The opinion of the court was delivered by: Dora L. Irizarry, United States District Judge


Plaintiffs, Assitalia Le Assicurazioni D'Italia S.p.A. ("Assitalia") and Assicurazioni Generali S.p.A. ("Generali") as subrogees of Alitalia Linee Aeree Italiane S.p.A. ("Alitalia"), AAR Parts Trading, Inc., and Norlease, Inc., have brought this insurance subrogation claim for property damage against defendants, Nippon Cargo Airlines Co., Ltd. ("NCA") and World Wide Flight Services, Inc. ("WFS"). Plaintiffs allege that defendants damaged an aircraft engine leased by Alitalia while moving it in a warehouse at John F. Kennedy Airport ("JFK") on October 26, 2004. Defendants have moved for summary judgment under Fed. R. of Civ. P. 56, claiming that the parties' IATA Standard Ground Handling Agreement ("SGHA") precludes liability. Plaintiffs contend that the SGHA does not apply to the incident at hand. Alternatively, plaintiffs assert their right to arbitration under the SGHA if the court finds that the SGHA applies. For the reasons set forth below, the court finds that the SGHA applies, and plaintiffs have properly asserted their right to arbitrate. As such, these proceedings are stayed pending the outcome of arbitration.

I. Background

This insurance subrogation action arises out of the damage to an aircraft engine leased by Alitalia. The damage occurred while WFS was moving the engine in NCA's warehouse at JFK on October 26, 2004. Alitalia is an Italian International Airline with operations at JFK. NCA provides ground handling services at JFK, which includes the loading and off-loading of aircraft cargo as well as providing temporary storage for the cargo. In October 2004, NCA provided such ground handling services to Alitalia pursuant to the SGHA, which was "effective from: August 01, 2002." (Defs.' Ex. A at § 1.1 of Annex B.) On September 17, 2004, Alitalia and NCA agreed that the SGHA "shall continue in force from August 1, 2004 until July 31, 2007...." (Defs.' Ex. A at § 11.1 of Annex B.) NCA entered into a separate contract with WFS to perform those services for Alitalia at JFK. (Compl. at ¶ 9; Defs.' 56.1 Statement at ¶ 9.)

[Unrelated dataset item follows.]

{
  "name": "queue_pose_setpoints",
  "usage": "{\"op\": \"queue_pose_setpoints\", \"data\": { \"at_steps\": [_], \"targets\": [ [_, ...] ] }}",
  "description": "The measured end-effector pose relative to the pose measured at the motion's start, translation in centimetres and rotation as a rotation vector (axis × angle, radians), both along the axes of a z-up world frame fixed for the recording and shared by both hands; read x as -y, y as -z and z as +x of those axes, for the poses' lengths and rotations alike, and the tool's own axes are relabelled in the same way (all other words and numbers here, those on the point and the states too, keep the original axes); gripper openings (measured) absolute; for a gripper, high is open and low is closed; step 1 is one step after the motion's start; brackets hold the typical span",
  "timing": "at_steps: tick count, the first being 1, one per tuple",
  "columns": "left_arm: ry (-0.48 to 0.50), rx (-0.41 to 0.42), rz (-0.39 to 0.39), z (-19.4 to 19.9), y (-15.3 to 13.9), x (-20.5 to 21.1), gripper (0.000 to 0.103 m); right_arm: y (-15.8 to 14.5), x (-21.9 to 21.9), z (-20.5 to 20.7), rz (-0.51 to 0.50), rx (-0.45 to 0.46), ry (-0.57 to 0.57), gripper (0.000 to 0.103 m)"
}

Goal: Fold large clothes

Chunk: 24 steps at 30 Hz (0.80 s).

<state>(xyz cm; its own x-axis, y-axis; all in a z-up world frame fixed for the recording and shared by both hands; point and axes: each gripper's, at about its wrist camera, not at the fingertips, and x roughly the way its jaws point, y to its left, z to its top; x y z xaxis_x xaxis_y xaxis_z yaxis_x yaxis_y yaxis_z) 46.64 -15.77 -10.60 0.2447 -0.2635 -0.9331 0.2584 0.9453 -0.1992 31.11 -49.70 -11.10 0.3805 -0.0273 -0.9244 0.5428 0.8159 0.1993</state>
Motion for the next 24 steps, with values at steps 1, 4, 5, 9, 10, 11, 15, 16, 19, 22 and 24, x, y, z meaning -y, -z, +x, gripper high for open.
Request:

The SGHA sets forth the services to be provided, such as providing or arranging: (1) suitable warehouse and handling facilities for general cargo, specialized shipments, and specialized cargo products; (2) storage of cargo for a period to be mutually agreed; and (3) handling services for general cargo, specialized shipments, and specialized cargo products. (Defs.' Ex. A at §§ 5.1.1, 5.1.3 of Annex A; § 1.1.1 of Annex B.) Additionally, the SGHA provides that it will cover services not specifically listed in the SGHA. (Defs.' Ex. A at § 1.1 of the Main Agreement ("It is not considered necessary or possible to specify every detail of the services it being generally understood what such services comprise and the standards to be attained in their performance.").) With respect to such services, the SGHA states: "As far as possible, [NCA] will, upon request, provide to [Alitalia] any additional services. Such services may be governed by special conditions to be agreed between the Parties." (Defs.' Ex. A at § 1.7 of the Main Agreement.; see also Defs.' Ex. A at § 2.1 of Annex B ("All services not included in Paragraph 1 of this Annex shall be charged for at current local rates as mutually agreed and payable to [NCA].").)

The SGHA includes an arbitration provision, which requires that "[a]ny dispute or claim concerning the scope, meaning, construction or effect of [the SGHA] or arising therefrom shall be referred to and finally settled by arbitration...." (Defs.' Ex. A at § 9.1 of the Main Agreement.)

At about the end of 2002 or beginning of 2003, Erminio Amanzi, Alitalia's maintenance department supervisor at JFK, asked Robert Caton, NCA's manager of customer airlines at JFK, to temporarily store Alitalia's engines in the NCA warehouse that housed other Alitalia cargo. (Amanzi Dep. at 38:13-40:13, Pls.' 56.1 Statement at ¶ 5.) Amanzi and Caton agreed that NCA would store each engine for one thousand dollars per month. (Amanzi Dep. at 40:3-7; Pls.' 56.1 Statement at ¶ 8.)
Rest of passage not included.